-- Exercise material follows --

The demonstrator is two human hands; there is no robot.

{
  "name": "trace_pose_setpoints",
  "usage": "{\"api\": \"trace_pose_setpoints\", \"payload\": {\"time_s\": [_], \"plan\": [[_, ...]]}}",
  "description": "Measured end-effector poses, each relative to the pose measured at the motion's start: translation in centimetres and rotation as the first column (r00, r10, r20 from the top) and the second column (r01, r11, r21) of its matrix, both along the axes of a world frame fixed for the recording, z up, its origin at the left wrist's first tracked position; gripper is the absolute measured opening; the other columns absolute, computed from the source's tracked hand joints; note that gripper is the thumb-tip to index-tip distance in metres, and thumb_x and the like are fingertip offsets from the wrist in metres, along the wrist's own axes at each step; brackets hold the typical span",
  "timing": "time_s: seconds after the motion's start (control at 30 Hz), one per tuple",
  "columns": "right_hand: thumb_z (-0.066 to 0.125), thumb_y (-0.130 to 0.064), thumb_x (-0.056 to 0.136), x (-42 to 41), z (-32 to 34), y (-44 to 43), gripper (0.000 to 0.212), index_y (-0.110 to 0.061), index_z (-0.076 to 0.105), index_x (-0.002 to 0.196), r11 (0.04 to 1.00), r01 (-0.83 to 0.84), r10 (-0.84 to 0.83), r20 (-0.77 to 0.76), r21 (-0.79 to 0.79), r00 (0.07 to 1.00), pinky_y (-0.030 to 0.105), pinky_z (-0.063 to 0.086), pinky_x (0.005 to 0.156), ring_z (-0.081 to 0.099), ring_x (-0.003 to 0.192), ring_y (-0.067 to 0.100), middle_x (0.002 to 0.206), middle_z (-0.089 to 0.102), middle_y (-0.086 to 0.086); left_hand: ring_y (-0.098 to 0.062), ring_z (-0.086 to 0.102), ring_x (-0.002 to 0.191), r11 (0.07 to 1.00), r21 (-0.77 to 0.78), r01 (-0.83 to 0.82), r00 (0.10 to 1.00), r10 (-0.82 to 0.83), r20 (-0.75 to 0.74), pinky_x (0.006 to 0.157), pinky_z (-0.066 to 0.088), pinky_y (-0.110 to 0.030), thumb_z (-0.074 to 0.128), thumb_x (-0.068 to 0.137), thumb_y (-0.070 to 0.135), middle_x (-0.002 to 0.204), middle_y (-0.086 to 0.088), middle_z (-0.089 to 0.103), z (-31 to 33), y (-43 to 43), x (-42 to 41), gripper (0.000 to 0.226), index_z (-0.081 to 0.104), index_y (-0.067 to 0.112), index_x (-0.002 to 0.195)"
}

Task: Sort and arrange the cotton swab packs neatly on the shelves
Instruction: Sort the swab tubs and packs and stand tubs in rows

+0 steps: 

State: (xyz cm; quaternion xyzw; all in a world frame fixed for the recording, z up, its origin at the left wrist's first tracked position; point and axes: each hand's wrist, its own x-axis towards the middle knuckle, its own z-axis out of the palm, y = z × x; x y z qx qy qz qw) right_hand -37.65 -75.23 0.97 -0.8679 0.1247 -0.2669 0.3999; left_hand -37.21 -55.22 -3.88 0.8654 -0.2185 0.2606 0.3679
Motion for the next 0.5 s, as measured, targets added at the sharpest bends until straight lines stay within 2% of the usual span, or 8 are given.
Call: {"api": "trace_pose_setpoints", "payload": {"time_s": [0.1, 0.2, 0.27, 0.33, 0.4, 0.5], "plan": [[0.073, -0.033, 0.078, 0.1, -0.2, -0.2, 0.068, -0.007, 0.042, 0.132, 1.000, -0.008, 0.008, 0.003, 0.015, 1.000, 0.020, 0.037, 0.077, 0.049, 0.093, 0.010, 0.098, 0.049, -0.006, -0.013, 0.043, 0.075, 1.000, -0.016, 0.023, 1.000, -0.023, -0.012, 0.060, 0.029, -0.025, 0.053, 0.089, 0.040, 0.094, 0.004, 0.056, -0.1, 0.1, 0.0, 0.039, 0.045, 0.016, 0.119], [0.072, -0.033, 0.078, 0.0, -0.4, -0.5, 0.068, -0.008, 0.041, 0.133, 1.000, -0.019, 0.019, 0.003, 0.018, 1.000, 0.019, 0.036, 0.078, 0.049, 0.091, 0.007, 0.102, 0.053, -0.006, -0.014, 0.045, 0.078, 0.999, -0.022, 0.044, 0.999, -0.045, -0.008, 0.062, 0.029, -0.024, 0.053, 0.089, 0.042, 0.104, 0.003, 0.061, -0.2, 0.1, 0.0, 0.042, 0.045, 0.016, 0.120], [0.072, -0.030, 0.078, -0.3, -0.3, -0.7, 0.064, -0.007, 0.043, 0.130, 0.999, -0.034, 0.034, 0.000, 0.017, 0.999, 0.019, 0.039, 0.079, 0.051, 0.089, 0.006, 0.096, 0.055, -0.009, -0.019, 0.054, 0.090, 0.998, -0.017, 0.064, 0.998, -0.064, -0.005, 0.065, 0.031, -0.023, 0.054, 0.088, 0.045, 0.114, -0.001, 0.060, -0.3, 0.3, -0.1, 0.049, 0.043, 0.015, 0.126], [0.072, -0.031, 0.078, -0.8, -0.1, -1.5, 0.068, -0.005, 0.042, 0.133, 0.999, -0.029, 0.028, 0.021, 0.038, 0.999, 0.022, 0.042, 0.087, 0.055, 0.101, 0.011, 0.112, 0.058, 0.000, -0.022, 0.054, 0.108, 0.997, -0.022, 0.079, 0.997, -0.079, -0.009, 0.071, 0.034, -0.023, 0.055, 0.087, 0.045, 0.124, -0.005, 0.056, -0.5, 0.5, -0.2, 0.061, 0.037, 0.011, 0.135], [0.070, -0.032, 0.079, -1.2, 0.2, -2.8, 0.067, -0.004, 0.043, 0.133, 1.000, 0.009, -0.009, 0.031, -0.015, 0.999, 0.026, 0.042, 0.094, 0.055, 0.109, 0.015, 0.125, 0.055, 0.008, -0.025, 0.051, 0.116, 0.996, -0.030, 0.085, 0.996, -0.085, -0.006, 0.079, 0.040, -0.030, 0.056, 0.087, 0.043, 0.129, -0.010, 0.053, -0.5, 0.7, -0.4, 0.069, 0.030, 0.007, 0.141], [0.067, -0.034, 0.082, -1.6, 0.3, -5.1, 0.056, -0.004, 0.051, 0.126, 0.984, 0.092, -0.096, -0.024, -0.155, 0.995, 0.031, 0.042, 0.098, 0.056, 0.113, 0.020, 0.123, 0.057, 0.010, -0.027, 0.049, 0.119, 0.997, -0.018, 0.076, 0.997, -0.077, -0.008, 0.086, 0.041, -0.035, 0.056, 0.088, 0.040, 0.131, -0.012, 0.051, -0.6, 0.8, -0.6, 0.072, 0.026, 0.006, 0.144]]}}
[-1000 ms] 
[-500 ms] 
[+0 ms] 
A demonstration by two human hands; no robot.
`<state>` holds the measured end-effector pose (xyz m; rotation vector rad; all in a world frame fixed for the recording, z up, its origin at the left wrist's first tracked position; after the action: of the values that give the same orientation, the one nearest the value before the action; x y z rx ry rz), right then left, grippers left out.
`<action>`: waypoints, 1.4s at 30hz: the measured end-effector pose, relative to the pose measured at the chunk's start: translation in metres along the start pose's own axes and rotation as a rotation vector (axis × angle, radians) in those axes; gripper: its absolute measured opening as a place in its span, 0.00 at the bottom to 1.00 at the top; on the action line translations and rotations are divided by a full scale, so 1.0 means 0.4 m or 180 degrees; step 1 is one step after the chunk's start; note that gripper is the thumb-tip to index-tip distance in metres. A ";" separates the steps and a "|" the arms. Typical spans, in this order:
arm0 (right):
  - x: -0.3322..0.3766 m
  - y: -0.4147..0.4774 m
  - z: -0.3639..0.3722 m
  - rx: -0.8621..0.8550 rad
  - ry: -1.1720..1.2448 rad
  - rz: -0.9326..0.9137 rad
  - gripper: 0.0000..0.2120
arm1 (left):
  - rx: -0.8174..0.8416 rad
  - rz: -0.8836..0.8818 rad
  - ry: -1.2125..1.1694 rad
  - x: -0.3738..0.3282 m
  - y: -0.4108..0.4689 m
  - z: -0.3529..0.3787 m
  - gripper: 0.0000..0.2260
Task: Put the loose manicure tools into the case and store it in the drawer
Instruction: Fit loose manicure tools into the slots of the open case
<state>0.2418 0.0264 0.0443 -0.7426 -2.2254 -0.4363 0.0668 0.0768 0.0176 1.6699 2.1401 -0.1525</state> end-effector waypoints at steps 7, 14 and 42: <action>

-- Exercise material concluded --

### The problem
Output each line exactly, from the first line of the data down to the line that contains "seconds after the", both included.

### Response to the task
The demonstrator is two human hands; there is no robot.

{
  "name": "trace_pose_setpoints",
  "usage": "{\"api\": \"trace_pose_setpoints\", \"payload\": {\"time_s\": [_], \"plan\": [[_, ...]]}}",
  "description": "Measured end-effector poses, each relative to the pose measured at the motion's start: translation in centimetres and rotation as the first column (r00, r10, r20 from the top) and the second column (r01, r11, r21) of its matrix, both along the axes of a world frame fixed for the recording, z up, its origin at the left wrist's first tracked position; gripper is the absolute measured opening; the other columns absolute, computed from the source's tracked hand joints; note that gripper is the thumb-tip to index-tip distance in metres, and thumb_x and the like are fingertip offsets from the wrist in metres, along the wrist's own axes at each step; brackets hold the typical span",
  "timing": "time_s: seconds after the motion's start (control at 30 Hz), one per tuple",

There is nothing further to this answer.